Up until this Tuesday morning, my wife and I watched the Rachel Maddow Show through a Roku channel that streamed the entire show that had been archived from the night before. At least four days a week, we sat down with our coffee after breakfast and enjoyed a usually 43 minute commercial free video podcast, courtesy of Roku's Nowhere Channel and MSNBC.
Then on Tuesday, they changed the format and cut back the video podcast by more than half, explaining the show was no longer available in its entire format. So for the last three days, our morning routine has been somewhat adrift without the full dose of Rachel. Seventeen minutes out of 43 just isn't the same, especially when you know the rest of the show is otherwise being viewed as produced.

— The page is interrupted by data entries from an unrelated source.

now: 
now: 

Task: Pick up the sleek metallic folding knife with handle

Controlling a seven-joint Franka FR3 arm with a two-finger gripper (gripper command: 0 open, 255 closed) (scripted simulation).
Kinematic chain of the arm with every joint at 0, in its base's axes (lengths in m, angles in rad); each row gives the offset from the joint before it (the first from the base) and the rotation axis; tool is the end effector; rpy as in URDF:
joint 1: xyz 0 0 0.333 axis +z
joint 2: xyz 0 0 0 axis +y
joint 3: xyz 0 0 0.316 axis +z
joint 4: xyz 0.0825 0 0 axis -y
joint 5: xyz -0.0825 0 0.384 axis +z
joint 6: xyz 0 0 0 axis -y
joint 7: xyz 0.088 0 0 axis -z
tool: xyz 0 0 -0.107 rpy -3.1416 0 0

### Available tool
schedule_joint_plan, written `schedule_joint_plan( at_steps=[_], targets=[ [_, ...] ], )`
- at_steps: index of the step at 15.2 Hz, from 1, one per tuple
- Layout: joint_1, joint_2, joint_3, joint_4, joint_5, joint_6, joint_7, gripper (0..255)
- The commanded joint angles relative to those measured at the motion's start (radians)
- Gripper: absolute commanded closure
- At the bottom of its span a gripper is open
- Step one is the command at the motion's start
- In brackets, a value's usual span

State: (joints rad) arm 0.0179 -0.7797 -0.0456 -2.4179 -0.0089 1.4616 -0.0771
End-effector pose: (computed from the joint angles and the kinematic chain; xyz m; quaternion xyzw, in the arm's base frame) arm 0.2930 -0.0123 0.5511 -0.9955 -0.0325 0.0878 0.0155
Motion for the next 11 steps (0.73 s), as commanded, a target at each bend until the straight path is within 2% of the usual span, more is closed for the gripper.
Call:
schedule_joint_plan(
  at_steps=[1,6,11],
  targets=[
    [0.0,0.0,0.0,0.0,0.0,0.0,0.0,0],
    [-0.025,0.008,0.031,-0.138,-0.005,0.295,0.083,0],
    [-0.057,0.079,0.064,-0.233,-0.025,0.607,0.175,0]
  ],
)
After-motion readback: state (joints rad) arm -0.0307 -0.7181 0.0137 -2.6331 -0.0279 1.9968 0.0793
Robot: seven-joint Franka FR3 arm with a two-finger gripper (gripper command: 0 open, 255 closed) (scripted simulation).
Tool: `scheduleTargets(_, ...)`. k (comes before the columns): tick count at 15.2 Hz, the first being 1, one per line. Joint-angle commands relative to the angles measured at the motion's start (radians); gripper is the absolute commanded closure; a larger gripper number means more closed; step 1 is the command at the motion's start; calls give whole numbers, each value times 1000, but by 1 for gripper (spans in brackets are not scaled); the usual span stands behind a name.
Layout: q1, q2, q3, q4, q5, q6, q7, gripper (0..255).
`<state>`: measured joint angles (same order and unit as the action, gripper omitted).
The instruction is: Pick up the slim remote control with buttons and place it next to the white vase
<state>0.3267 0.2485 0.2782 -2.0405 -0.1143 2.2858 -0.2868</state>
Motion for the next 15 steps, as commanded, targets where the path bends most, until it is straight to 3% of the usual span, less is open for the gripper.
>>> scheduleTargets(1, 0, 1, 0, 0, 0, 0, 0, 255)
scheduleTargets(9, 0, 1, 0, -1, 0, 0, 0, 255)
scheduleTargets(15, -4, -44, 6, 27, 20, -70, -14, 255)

The matter came up at dinner with friends last night, who are also Rachel fans that felt our consternation (what WILL we do?). They know our arguments with cable, its costs and contractual servitude, and the penalty we paid upon release from this lopsided merry-go-round.

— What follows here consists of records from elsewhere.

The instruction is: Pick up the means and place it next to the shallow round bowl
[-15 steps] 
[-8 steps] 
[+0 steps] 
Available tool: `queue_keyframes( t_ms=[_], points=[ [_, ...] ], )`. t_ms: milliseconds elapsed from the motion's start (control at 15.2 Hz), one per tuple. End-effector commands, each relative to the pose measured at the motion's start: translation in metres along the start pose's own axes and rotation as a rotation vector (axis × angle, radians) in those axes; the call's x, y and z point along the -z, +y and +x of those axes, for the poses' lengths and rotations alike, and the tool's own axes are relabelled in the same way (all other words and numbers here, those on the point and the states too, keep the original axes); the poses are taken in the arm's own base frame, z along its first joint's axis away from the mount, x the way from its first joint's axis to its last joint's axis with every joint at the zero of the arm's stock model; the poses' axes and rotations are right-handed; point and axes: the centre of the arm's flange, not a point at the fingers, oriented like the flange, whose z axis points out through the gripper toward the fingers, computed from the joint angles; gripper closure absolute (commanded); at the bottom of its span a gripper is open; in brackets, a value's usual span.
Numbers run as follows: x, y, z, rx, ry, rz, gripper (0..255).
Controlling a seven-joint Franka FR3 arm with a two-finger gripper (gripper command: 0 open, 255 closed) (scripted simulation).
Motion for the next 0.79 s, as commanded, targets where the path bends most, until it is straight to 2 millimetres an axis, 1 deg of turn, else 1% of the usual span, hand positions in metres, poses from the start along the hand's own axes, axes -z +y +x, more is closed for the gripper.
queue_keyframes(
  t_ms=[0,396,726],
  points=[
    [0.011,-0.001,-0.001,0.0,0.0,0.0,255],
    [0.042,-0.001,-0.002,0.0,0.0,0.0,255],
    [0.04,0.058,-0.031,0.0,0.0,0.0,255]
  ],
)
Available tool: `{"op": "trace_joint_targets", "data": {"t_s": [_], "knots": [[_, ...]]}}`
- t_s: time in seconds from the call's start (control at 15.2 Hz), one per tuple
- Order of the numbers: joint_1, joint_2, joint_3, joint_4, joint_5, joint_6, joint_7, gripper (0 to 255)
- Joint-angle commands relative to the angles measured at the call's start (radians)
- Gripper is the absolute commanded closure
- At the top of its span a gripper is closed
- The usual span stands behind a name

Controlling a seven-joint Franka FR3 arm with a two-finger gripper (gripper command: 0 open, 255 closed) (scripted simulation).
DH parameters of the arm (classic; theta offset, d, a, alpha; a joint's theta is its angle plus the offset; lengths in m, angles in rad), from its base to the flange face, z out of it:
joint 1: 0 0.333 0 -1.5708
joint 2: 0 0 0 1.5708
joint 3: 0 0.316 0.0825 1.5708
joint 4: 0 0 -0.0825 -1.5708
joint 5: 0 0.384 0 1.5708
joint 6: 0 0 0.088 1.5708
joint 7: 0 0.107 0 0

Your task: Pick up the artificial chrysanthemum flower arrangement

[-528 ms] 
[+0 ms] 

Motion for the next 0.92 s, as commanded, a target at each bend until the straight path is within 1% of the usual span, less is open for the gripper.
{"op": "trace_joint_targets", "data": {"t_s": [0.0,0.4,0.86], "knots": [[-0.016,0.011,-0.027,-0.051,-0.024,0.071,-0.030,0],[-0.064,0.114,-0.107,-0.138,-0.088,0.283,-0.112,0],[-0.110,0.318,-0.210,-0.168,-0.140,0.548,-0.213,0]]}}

The escape was precipitated by financial difficulties where we were forced to cut expenses, and the cable bill loomed large in the monthly nut. So we became members of the cord cutting universe. (more below)

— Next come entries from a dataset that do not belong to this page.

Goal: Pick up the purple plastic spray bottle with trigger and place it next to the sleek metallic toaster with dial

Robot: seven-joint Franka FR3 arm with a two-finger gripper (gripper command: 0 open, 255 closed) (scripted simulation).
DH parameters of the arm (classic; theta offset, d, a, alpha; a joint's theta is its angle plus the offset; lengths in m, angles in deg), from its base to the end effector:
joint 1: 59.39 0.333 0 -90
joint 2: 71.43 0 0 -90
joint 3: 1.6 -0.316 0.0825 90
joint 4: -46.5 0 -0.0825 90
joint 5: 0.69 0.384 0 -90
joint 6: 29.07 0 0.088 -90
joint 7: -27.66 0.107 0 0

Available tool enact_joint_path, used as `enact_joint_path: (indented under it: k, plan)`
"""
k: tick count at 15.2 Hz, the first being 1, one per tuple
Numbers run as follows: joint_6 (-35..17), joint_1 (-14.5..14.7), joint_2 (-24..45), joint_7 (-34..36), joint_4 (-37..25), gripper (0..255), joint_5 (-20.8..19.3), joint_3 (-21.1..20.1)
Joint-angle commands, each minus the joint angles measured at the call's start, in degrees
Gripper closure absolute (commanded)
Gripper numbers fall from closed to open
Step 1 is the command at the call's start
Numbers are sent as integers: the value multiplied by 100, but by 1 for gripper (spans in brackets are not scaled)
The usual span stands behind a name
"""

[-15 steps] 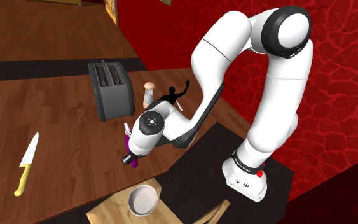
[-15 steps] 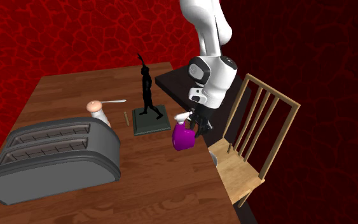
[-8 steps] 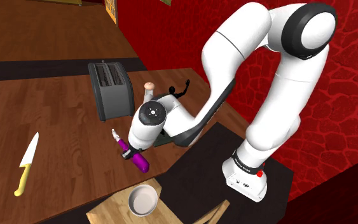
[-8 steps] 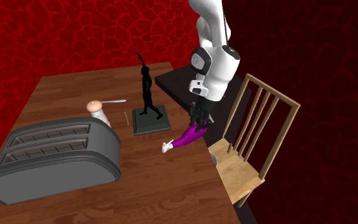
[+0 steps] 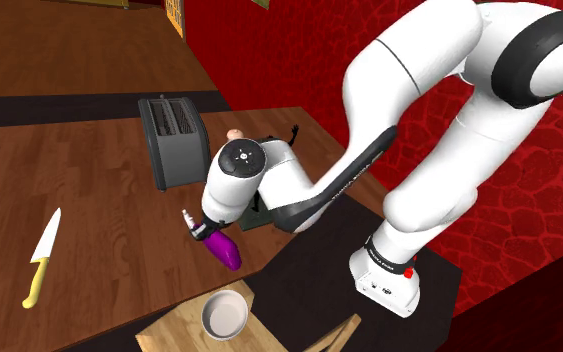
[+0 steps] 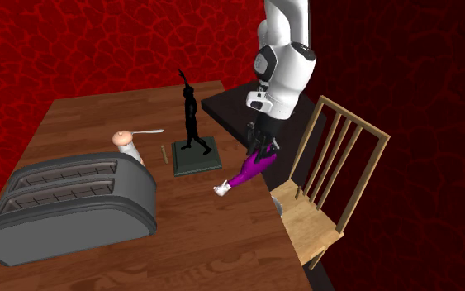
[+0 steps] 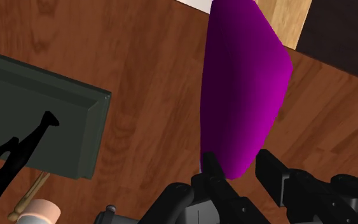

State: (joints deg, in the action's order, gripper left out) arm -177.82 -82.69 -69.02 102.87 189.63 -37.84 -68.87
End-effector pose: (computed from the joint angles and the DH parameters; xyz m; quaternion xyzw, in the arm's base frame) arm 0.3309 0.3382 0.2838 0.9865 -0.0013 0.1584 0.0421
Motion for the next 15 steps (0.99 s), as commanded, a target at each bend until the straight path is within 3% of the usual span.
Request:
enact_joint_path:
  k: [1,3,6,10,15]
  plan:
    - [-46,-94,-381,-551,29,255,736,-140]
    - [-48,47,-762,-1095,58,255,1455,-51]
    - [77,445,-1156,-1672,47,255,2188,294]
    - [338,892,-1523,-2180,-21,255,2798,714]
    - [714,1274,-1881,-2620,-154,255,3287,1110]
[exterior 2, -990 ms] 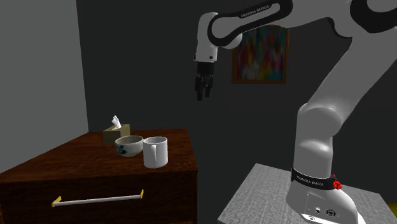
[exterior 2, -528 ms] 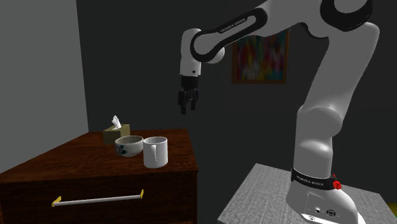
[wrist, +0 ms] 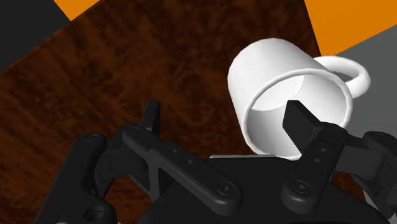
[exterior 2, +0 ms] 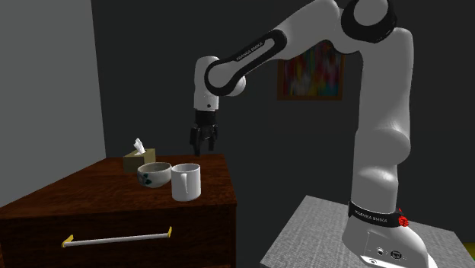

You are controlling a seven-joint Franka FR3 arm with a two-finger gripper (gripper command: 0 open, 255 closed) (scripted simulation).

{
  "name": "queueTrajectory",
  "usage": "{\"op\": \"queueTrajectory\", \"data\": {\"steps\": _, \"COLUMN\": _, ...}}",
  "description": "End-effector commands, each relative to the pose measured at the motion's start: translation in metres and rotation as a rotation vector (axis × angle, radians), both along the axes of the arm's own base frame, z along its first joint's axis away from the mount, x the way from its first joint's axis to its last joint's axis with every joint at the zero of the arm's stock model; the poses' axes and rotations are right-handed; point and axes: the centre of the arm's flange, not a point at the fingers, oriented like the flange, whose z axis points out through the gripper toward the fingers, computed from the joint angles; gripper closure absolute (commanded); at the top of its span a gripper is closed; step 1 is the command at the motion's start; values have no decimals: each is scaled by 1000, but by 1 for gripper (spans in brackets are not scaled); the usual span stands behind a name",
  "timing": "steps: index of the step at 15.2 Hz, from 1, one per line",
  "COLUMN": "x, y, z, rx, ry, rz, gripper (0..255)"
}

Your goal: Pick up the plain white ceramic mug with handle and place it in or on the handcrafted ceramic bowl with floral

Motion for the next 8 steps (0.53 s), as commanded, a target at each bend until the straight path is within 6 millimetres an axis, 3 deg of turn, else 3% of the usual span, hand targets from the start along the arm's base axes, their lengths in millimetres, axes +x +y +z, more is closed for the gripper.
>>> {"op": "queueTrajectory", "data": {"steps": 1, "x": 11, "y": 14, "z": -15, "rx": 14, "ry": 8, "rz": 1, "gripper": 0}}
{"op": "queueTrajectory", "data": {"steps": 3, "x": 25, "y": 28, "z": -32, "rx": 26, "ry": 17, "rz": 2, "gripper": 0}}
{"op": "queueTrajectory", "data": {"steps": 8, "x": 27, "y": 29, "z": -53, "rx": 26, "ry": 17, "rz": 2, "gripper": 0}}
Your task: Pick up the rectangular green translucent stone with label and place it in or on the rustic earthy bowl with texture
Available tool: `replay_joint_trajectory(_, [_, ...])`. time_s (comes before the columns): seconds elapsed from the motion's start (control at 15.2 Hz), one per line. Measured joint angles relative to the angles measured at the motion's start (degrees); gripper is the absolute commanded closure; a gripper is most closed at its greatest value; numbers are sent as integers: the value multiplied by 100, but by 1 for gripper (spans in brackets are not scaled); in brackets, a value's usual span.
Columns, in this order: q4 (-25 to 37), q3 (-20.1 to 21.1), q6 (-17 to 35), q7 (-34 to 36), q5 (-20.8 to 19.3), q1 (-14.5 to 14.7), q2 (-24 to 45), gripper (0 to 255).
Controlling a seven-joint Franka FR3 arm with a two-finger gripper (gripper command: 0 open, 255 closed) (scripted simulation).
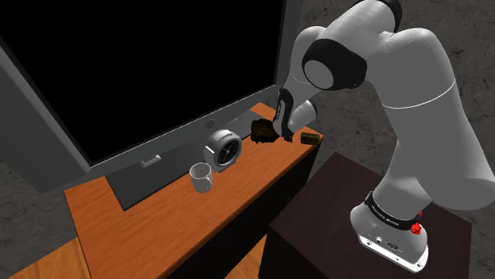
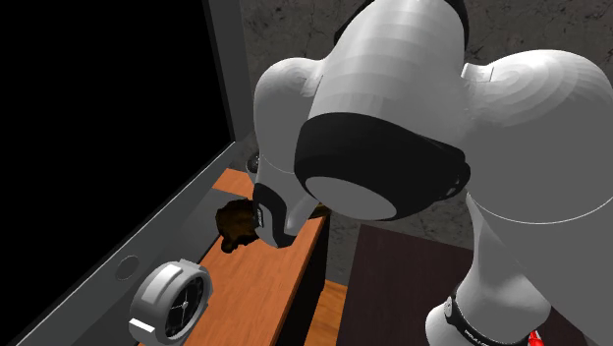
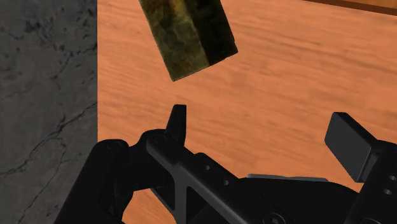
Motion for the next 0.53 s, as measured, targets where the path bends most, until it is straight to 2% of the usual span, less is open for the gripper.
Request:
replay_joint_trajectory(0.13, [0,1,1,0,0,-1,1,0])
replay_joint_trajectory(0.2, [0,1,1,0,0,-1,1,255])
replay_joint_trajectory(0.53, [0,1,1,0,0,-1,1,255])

Interestingly, we hadn't had access to MSNBC with our previous provider, and Rachel hadn't then become part of our daily diet. But with the Roku setup, the show was available every morning, almost like clockwork (they tended to be lazy on Fridays and it occasionally didn't make it into the queue). And we became hooked.
Anyway, this week, Tuesday morning, our loyalties were challenged. NBC spoke from their corporate boardrooms that there be paywalls to watch their networks' programming, and Rachel Maddow is on their list of now-you-have-to-pay-tv-shows. They didn't bother to give notice. They didn't bother to attach ads to their podcasts, to help themselves defray costs.
They didn't seem to consider that those watching the Roku, Apple TV, and other free streaming access channels to this show - that these are the early adapters - these are often the more progressive among their audiences. And that by declaring these hundreds, (or is it perhaps millions?) of prospective viewers now roaming the non-cable universe - by declaring them unwelcome without their cable dollar bills - that in taking this action, they are alienating future audiences, influencers and present cultural creatives who today shape the public's behavior at dinner tables, over coffee, in breakrooms, at ball games, and in conversations everywhere.
Cable TV and the networks have set up a cabal of political and financial influence that holds the consumer in rather low esteem, if not a kind of cynical contempt. And while paywalls are their answer (one of their early answers anyway) to net neutrality, the cultural and media transformation that's afoot will not be turned back.
The paywalls might even help accelerate the transformation. The more proprietary and territorial the media giants get about the 'news' in all its permutations, the more consumers will seek out and dig even deeper to get to the meat and gristle of stories, as well as the media that's truly relevant to their lives.
Even Rachel falls short sometimes. On what we saw of last night's show, she went on about how the media sometimes goes wobbly on important issues - then spends the next few minutes hashing over stories about Bill O'Reilly's chronic distortions of the truth. (O'Reilly's lies have been all over the web for a week) But wasn't it just a couple days ago that Bernie Sanders stood up in the Senate, along with colleagues, to say that the media has failed to report on the US/China trade talks, which have received NO airtime on ANY network? Zero. And weren't the networks tellingly silent on the net neutrality debate that elicited over four million comments from the public - two million from Kos alone? A debate that went on for months and was by no means a forgone conclusion. Fortunately, the online community was on it with that one.
We have been at this crossroads pass for a time now - the one where corporations strategize to take more and more power and choice away from the people. And while this singular paywall issue seems perhaps trivial, it reflects much of the underlying transformational conflict.
So much depends on how progressives (like Rachel? and certainly Bernie Sanders and co.) are able to frame issues like the trade talks, and net neutrality and environmental issues.
But a huge part of it depends on how much of that framing actually makes it into the considerations of people motivated to vote.
And for that, we need more and better access to media. Not less.